**What the exercise asks:** Up to and including the line with "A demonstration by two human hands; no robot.", please reproduce the lines below exactly, beginning with the first.

**Data segment:**
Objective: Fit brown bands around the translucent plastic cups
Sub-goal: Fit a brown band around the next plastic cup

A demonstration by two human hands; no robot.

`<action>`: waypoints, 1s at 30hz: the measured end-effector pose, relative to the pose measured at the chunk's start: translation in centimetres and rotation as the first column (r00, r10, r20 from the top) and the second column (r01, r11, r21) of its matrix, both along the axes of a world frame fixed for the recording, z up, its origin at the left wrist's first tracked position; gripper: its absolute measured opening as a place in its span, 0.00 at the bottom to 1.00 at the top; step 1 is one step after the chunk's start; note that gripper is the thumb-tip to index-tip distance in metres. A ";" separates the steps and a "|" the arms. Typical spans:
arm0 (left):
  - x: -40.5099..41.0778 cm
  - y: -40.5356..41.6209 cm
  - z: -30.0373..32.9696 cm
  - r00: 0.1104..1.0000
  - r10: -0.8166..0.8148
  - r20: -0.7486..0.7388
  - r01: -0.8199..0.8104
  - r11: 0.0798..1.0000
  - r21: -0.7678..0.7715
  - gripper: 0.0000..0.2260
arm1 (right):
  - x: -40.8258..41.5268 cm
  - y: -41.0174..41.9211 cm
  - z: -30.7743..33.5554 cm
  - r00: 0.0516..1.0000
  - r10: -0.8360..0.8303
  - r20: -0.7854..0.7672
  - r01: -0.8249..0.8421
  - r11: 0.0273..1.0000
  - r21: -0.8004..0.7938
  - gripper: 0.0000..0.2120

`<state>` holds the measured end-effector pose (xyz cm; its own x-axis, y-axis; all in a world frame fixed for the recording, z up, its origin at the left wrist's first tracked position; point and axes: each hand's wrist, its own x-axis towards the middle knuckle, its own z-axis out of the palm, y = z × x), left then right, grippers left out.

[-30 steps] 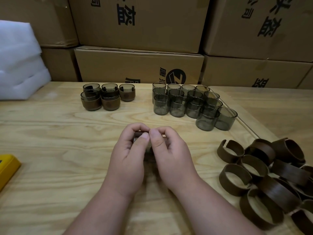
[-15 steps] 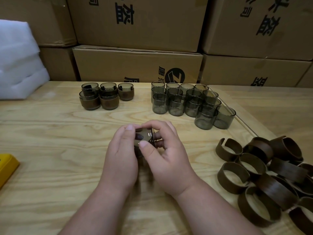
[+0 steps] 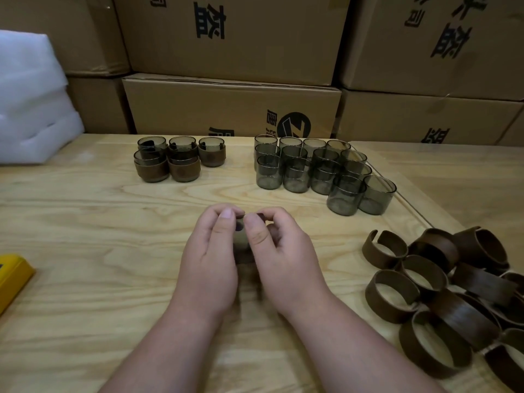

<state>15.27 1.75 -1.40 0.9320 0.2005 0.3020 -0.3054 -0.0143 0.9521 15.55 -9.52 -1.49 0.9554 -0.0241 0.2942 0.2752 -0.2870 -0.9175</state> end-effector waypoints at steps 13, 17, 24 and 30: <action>-0.1 0.2 -0.2 0.999 0.022 -0.044 -0.022 1.000 0.002 0.15 | -0.3 0.2 0.2 0.984 -0.053 0.169 0.061 0.997 -0.046 0.28; -0.2 0.3 -0.2 0.993 -0.087 -0.079 0.091 0.995 0.040 0.14 | -0.2 -0.2 0.1 0.980 -0.128 0.154 0.121 0.991 0.049 0.36; -0.3 0.5 -0.4 0.964 -0.259 -0.060 0.266 0.951 0.158 0.25 | 0.0 -0.5 0.3 0.967 -0.197 0.160 0.190 0.980 0.062 0.37; -0.3 0.4 -0.5 0.973 -0.202 -0.110 0.222 0.952 0.212 0.34 | 0.2 -0.5 0.4 0.994 -0.051 0.101 0.043 0.996 0.080 0.27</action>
<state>14.94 2.12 -1.89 0.9702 -0.0671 0.2329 -0.2412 -0.1718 0.9551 15.73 -10.04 -1.12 0.9174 -0.0952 0.3863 0.3572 -0.2308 -0.9051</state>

**Exercise solution:**
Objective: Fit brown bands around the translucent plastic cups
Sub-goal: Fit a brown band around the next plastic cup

A demonstration by two human hands; no robot.

Nothing else is part of this output.